#### EXERCISE GOAL:
Check each line of the listing, and copy it if it contains the word "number".

#### COLLECTED MATERIAL:

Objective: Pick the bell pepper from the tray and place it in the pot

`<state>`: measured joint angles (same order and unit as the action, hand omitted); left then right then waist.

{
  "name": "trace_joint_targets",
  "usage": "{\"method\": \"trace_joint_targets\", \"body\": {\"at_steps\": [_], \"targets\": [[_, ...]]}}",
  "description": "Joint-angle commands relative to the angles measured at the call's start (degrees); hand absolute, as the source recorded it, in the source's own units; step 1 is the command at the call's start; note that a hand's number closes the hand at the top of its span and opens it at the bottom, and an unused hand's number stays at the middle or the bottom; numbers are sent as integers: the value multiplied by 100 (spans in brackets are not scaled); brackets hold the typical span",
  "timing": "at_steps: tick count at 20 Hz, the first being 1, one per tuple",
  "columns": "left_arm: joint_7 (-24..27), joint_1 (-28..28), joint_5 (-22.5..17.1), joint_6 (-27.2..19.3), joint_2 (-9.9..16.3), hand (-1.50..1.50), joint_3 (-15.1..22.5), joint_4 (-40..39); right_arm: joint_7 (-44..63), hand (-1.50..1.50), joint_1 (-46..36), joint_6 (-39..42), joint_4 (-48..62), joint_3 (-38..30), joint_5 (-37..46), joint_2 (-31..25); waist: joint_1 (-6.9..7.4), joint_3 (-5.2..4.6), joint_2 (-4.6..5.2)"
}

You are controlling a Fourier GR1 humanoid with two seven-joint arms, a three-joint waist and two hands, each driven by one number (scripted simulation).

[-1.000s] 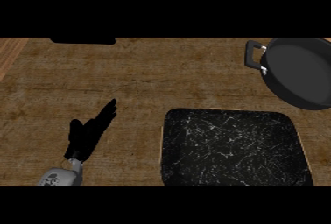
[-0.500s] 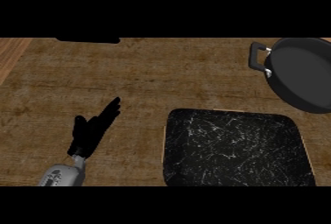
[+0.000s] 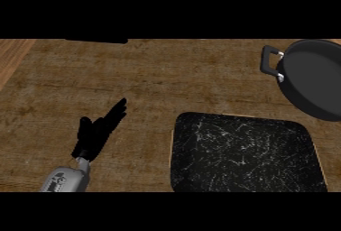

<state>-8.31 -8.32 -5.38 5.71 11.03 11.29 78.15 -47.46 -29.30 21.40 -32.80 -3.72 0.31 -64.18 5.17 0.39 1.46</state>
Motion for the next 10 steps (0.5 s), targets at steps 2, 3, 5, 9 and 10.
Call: {"method": "trace_joint_targets", "body": {"at_steps": [2, 3, 5, 9, 10], "targets": [[-115, -104, 53, -61, -97, 0, 43, 12, -125, 150, -897, 268, 230, 572, 681, 168, 54, -14, 3], [254, 73, 139, 21, -32, 0, 38, -296, -231, 150, -938, -14, 356, 667, 850, 376, -10, -17, 10], [-251, -137, 47, -47, -65, 0, 13, 32, -163, 150, -1248, -121, 442, 887, 1162, 418, -7, -14, -10], [-34, -301, 50, -6, 1, 0, -196, -357, -154, 150, -1798, -468, 737, 1195, 1632, 950, -123, -23, -21], [-175, -94, 175, -242, -287, 0, 91, -3, -163, 150, -1883, -452, 767, 1327, 1824, 813, -68, -19, -30]]}}
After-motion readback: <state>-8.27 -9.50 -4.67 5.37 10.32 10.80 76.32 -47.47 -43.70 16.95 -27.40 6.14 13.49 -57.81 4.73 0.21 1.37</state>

#### YOUR SOLUTION:
  "description": "Joint-angle commands relative to the angles measured at the call's start (degrees); hand absolute, as the source recorded it, in the source's own units; step 1 is the command at the call's start; note that a hand's number closes the hand at the top of its span and opens it at the bottom, and an unused hand's number stays at the middle or the bottom; numbers are sent as integers: the value multiplied by 100 (spans in brackets are not scaled); brackets hold the typical span",
You are controlling a Fourier GR1 humanoid with two seven-joint arms, a three-joint waist and two hands, each driven by one number (scripted simulation).

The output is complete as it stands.